## DIRECTIONS
Each entry has to be printed again exactly.

## RECORDS PROVIDED
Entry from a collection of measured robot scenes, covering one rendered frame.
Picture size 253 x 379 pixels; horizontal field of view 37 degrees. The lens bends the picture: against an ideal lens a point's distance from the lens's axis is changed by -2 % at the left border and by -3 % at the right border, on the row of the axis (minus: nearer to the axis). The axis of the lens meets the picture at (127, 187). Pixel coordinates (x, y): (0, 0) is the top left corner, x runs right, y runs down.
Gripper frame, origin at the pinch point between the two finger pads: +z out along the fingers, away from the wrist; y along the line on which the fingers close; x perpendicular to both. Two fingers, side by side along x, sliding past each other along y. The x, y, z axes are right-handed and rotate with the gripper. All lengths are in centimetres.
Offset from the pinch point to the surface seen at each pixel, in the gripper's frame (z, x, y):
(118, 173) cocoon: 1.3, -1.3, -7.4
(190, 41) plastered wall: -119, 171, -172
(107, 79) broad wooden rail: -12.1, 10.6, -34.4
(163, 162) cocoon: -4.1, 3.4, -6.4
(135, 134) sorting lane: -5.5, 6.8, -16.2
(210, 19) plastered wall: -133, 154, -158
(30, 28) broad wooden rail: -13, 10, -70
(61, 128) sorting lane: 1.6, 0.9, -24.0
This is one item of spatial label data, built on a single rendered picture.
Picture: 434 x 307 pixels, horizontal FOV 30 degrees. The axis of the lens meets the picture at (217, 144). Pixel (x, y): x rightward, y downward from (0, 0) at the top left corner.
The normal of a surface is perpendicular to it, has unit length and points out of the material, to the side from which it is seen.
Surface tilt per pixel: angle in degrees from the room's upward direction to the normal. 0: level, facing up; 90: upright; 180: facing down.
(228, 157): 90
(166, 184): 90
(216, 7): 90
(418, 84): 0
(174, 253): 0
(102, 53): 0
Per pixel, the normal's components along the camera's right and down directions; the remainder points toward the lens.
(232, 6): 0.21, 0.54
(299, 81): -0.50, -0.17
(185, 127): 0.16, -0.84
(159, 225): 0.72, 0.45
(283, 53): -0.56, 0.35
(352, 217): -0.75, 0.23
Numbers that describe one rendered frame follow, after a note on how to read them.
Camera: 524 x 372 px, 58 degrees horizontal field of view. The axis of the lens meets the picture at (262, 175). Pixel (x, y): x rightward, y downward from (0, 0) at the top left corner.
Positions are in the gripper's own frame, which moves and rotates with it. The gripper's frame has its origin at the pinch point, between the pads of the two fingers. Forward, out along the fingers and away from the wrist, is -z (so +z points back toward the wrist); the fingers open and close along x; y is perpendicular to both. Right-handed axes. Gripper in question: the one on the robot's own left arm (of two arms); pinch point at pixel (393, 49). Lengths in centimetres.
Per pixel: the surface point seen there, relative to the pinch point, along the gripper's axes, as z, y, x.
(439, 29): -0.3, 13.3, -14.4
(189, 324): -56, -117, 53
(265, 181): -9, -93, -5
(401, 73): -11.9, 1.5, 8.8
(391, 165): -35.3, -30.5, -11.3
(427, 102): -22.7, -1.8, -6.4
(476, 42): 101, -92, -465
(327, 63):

## OUTPUT OF THE TASK
Entry from a collection of measured robot scenes, covering one rendered frame.
Picture size 253 x 379 pixels; horizontal field of view 37 degrees. The lens bends the picture: against an ideal lens a point's distance from the lens's axis is changed by -2 % at the left border and by -3 % at the right border, on the row of the axis (minus: nearer to the axis). The axis of the lens meets the picture at (127, 187). Pixel coordinates (x, y): (0, 0) is the top left corner, x runs right, y runs down.
Gripper frame, origin at the pinch point between the two finger pads: +z out along the fingers, away from the wrist; y along the line on which the fingers close; x perpendicular to both. Two fingers, side by side along x, sliding past each other along y. The x, y, z axes are right-handed and rotate with the gripper. All lengths are in centimetres.
Offset from the pinch point to the surface seen at each pixel, in the gripper's frame (z, x, y):
(118, 173) cocoon: 1.3, -1.3, -7.4
(190, 41) plastered wall: -119, 171, -172
(107, 79) broad wooden rail: -12.1, 10.6, -34.4
(163, 162) cocoon: -4.1, 3.4, -6.4
(135, 134) sorting lane: -5.5, 6.8, -16.2
(210, 19) plastered wall: -133, 154, -158
(30, 28) broad wooden rail: -13, 10, -70
(61, 128) sorting lane: 1.6, 0.9, -24.0
This is one item of spatial label data, built on a single rendered picture.
Picture: 434 x 307 pixels, horizontal FOV 30 degrees. The axis of the lens meets the picture at (217, 144). Pixel (x, y): x rightward, y downward from (0, 0) at the top left corner.
The normal of a surface is perpendicular to it, has unit length and points out of the material, to the side from which it is seen.
Surface tilt per pixel: angle in degrees from the room's upward direction to the normal. 0: level, facing up; 90: upright; 180: facing down.
(228, 157): 90
(166, 184): 90
(216, 7): 90
(418, 84): 0
(174, 253): 0
(102, 53): 0
Per pixel, the normal's components along the camera's right and down directions; the remainder points toward the lens.
(232, 6): 0.21, 0.54
(299, 81): -0.50, -0.17
(185, 127): 0.16, -0.84
(159, 225): 0.72, 0.45
(283, 53): -0.56, 0.35
(352, 217): -0.75, 0.23
Numbers that describe one rendered frame follow, after a note on how to read them.
Camera: 524 x 372 px, 58 degrees horizontal field of view. The axis of the lens meets the picture at (262, 175). Pixel (x, y): x rightward, y downward from (0, 0) at the top left corner.
Positions are in the gripper's own frame, which moves and rotates with it. The gripper's frame has its origin at the pinch point, between the pads of the two fingers. Forward, out along the fingers and away from the wrist, is -z (so +z points back toward the wrist); the fingers open and close along x; y is perpendicular to both. Right-handed axes. Gripper in question: the one on the robot's own left arm (of two arms); pinch point at pixel (393, 49). Lengths in centimetres.
Per pixel: the surface point seen there, relative to the pinch point, along the gripper's axes, as z, y, x.
(439, 29): -0.3, 13.3, -14.4
(189, 324): -56, -117, 53
(265, 181): -9, -93, -5
(401, 73): -11.9, 1.5, 8.8
(391, 165): -35.3, -30.5, -11.3
(427, 102): -22.7, -1.8, -6.4
(476, 42): 101, -92, -465
(327, 63):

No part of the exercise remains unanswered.